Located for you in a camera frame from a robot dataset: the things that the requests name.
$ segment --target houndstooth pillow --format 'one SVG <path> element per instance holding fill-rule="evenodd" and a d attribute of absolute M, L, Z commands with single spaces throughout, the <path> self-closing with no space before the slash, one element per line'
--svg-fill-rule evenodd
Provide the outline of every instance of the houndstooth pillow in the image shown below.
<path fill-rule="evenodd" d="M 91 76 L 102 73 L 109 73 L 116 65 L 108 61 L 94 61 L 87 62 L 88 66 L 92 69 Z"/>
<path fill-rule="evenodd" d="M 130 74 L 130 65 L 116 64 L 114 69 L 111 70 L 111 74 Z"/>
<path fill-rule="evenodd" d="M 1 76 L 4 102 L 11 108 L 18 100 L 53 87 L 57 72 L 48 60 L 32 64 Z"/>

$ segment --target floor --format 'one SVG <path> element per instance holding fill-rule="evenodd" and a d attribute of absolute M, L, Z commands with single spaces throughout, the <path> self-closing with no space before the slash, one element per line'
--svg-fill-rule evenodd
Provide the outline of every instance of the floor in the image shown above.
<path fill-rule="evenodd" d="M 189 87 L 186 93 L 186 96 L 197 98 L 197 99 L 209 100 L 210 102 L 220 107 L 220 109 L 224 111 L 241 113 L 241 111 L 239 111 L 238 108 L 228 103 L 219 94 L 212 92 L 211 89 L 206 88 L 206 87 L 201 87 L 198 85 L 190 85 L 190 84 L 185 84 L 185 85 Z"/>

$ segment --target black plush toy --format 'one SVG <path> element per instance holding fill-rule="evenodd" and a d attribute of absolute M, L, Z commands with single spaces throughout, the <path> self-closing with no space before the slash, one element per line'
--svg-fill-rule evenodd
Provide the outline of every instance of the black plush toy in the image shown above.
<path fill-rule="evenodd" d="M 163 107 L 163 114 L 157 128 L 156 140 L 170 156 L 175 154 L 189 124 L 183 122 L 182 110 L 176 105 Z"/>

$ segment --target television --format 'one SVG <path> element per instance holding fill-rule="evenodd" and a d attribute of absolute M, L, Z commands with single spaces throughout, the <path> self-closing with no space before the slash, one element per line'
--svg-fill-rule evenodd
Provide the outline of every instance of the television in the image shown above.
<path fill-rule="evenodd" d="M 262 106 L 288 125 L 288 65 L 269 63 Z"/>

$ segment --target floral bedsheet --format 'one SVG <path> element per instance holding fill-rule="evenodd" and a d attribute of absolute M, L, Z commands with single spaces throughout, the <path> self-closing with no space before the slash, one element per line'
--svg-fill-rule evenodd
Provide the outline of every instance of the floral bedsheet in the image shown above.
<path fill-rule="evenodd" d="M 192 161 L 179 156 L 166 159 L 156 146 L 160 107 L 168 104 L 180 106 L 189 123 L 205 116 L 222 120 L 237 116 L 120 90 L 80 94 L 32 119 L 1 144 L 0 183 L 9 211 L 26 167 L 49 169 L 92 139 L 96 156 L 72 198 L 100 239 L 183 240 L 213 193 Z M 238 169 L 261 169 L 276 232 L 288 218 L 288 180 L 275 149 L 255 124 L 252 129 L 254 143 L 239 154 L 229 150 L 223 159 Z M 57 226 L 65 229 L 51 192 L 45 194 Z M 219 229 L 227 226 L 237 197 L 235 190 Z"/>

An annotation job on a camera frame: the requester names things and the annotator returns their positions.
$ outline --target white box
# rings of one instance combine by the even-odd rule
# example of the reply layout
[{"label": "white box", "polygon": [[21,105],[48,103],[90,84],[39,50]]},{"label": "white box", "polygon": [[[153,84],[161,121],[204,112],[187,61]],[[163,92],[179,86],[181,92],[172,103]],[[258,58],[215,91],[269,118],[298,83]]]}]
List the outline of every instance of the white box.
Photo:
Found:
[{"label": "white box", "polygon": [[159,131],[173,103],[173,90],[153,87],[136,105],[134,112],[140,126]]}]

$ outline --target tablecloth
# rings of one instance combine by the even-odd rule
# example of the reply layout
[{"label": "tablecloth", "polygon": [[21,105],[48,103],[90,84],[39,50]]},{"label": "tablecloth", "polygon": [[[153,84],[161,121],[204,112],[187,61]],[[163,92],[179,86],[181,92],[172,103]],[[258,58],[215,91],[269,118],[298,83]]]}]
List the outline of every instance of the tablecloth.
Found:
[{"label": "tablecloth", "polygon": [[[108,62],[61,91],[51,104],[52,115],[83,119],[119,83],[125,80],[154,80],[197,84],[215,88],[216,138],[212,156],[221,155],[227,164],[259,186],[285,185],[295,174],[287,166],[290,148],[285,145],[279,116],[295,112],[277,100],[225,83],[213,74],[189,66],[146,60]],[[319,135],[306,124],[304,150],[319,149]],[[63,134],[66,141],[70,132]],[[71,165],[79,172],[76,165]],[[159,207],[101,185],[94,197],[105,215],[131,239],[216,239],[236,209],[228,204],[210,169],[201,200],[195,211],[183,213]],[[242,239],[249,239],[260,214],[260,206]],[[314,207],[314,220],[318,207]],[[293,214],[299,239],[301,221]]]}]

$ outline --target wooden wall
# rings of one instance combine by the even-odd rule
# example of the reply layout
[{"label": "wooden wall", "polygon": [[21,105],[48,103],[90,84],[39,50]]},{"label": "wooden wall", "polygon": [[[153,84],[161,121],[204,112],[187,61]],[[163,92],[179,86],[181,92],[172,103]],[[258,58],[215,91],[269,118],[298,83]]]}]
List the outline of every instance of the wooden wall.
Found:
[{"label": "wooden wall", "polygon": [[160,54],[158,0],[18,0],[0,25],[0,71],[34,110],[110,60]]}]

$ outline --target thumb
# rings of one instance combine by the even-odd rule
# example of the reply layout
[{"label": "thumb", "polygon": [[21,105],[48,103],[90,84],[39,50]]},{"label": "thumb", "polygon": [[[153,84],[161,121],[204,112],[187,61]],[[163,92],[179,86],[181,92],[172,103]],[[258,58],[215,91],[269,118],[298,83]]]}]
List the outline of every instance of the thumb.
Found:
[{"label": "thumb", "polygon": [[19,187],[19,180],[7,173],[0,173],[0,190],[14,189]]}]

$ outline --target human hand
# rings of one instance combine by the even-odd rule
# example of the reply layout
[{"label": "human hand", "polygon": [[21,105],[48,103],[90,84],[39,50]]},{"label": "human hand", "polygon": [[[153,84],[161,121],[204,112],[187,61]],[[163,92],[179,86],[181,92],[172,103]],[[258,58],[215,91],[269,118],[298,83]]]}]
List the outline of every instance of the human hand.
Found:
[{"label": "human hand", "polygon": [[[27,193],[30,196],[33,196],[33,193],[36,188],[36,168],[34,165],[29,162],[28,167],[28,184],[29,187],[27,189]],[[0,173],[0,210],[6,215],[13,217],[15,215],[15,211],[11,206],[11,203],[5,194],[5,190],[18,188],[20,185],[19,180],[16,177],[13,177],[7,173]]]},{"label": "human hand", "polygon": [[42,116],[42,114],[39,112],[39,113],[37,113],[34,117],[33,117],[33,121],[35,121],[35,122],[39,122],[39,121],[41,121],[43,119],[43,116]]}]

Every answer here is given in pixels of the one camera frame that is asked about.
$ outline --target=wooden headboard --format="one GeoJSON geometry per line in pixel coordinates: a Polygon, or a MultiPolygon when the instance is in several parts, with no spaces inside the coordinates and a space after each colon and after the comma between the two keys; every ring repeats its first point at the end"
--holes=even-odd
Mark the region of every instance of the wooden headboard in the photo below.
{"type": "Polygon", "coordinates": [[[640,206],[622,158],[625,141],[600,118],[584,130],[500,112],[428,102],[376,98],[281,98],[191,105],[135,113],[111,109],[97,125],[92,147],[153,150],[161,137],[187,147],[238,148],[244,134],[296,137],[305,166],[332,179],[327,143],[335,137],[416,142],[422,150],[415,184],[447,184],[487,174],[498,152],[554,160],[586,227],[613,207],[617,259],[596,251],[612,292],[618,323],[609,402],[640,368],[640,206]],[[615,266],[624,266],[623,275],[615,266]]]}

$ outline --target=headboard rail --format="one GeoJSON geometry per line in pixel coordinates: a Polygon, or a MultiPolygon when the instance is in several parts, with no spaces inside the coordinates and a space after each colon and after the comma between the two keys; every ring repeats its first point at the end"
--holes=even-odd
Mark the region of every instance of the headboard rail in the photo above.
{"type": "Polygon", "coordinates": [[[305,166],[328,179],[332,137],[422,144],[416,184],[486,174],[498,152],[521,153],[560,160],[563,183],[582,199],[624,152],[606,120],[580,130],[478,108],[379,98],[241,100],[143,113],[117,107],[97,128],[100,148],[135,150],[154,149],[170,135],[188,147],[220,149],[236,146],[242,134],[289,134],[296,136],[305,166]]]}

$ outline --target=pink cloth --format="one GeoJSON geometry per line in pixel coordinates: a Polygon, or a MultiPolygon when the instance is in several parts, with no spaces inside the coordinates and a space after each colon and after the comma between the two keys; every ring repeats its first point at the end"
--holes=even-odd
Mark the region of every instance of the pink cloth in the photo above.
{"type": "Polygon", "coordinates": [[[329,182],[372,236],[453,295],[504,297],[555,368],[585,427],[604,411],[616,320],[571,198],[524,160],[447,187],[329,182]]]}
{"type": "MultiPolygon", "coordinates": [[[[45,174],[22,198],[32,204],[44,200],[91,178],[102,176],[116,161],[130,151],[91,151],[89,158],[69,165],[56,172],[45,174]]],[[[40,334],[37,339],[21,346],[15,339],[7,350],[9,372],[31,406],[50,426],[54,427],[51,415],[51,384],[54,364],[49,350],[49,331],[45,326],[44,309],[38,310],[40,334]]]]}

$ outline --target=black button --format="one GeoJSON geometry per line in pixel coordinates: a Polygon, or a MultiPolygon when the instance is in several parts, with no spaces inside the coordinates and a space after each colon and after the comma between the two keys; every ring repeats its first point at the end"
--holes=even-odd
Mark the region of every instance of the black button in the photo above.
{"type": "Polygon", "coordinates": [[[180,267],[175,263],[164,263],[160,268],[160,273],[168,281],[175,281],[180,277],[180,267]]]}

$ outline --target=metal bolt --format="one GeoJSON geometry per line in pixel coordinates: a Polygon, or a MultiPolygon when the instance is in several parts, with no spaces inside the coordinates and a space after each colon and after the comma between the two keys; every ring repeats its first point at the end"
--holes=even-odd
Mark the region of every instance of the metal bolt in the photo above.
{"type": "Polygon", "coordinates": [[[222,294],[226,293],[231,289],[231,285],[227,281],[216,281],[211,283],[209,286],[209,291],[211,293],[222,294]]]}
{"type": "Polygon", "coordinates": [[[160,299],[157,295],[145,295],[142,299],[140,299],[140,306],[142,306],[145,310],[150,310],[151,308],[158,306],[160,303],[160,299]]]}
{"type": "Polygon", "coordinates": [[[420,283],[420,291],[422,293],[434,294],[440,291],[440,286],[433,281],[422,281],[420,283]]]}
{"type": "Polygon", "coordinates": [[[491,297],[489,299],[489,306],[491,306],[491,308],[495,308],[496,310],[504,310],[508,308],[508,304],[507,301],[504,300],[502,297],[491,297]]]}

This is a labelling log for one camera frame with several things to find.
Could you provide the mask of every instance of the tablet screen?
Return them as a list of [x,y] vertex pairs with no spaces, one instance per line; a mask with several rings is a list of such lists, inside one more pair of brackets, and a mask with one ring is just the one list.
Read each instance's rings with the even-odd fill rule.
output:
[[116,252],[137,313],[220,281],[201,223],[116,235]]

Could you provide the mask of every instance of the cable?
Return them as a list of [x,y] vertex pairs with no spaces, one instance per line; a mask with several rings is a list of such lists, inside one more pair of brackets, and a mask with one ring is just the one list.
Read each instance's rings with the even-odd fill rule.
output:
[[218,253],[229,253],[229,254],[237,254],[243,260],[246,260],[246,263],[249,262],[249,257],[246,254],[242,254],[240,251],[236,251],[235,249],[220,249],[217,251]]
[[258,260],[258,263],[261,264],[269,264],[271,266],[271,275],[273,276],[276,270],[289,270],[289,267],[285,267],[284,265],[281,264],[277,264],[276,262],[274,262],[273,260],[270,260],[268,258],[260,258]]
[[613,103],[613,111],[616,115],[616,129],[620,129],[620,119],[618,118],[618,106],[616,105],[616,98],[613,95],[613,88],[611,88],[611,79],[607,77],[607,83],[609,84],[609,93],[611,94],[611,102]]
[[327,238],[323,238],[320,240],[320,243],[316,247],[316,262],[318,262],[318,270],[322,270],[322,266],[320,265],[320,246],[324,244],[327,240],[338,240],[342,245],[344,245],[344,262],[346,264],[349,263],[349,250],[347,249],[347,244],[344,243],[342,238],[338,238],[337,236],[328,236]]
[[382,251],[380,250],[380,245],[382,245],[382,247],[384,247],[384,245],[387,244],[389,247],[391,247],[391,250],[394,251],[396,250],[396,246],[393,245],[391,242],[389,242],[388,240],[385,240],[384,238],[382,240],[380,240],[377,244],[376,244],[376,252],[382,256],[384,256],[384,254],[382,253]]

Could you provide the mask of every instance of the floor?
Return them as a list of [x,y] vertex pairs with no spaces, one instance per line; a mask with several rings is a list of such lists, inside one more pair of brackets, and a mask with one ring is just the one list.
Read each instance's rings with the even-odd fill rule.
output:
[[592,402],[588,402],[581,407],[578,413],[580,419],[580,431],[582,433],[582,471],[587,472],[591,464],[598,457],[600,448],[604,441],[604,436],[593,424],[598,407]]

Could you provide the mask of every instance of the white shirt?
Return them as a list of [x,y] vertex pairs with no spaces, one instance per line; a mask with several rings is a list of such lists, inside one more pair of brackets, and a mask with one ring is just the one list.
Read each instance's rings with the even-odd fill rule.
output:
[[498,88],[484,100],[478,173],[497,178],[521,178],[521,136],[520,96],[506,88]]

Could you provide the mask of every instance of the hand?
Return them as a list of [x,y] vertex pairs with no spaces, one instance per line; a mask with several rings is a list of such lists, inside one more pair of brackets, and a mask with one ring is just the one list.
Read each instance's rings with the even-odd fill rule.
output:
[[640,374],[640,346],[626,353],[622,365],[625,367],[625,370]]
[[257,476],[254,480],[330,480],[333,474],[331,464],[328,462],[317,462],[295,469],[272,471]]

_ _ _ _

What the task requires => Tell how many lines above contain the word "that". Nothing but the number is needed.

Task output => 2